LLMDA

Open-source code is pervasive. In this setting, embedded vulnerabilities are spreading to downstream software at an alarming rate. While such vulnerabilities are generally identified and addressed rapidly, inconsistent maintenance policies may lead security patches to go unnoticed. Indeed, security patches can be {\em silent}, i.e., they do not always come with comprehensive advisories such as CVEs. This lack of transparency leaves users oblivious to available security updates, providing ample opportunity for attackers to exploit unpatched vulnerabilities.

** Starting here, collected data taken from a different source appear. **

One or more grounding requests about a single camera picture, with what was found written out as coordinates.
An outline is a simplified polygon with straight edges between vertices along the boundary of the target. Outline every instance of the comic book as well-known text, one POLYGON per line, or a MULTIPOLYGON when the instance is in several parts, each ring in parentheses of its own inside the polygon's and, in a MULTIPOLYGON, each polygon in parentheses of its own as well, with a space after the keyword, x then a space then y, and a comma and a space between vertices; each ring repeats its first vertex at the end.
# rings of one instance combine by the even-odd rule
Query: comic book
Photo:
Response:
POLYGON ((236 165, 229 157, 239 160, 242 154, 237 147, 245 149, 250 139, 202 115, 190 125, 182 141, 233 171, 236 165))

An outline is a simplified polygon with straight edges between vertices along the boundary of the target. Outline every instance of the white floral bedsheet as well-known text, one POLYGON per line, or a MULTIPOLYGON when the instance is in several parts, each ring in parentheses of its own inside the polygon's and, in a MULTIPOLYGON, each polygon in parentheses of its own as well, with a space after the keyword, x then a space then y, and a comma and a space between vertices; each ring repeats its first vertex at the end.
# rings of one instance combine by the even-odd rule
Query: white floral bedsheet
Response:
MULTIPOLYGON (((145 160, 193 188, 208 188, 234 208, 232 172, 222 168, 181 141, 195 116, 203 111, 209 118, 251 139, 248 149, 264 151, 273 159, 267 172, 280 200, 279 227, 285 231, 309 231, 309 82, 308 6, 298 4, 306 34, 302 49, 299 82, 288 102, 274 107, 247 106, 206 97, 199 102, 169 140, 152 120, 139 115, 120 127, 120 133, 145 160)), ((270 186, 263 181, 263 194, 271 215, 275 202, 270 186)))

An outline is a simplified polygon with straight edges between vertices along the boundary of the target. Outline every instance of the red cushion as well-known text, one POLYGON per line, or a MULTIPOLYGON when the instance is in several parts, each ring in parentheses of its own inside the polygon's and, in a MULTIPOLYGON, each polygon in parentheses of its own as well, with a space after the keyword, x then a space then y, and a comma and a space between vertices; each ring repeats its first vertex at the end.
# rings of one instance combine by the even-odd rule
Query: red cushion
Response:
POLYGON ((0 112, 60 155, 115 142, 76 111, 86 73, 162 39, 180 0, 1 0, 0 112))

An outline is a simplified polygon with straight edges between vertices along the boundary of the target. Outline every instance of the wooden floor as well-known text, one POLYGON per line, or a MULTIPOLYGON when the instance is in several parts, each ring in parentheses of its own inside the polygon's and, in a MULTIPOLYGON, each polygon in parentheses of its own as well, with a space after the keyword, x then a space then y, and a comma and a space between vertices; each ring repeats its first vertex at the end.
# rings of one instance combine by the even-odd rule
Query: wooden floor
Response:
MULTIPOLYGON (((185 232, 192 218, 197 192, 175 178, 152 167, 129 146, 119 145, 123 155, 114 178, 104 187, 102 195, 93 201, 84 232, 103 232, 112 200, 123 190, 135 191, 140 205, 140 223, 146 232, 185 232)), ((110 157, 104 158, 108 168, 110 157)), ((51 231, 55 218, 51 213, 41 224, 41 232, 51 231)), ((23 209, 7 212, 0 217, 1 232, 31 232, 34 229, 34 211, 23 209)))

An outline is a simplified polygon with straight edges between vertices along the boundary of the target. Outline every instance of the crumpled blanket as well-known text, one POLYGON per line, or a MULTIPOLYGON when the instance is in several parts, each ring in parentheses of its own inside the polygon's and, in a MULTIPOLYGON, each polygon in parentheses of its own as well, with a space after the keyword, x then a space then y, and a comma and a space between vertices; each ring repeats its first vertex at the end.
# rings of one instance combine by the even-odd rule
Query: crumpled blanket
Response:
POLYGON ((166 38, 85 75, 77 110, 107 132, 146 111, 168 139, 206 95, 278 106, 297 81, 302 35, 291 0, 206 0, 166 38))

Consequently, identifying silent security patches just in time when they are released is essential for preventing n-day attacks, and for ensuring robust and secure maintenance practices. With LLMDA we propose to (1) leverage large language models (LLMs) to augment patch information with generated code change explanations, (2) design a representation learning approach that explores code-text alignment methodologies for feature combination, (3) implement a label-wise training with labeled instructions for guiding the embedding based on security relevance, and (4) rely on a probabilistic batch contrastive learning mechanism for building a high-precision identifier of security patches. We evaluate LLMDA on the PatchDB and SPI-DB literature datasets and show that our approach substantially improves over the state-of-the-art, notably GraphSPD by 20% in terms of F-Measure on the SPI-DB benchmark.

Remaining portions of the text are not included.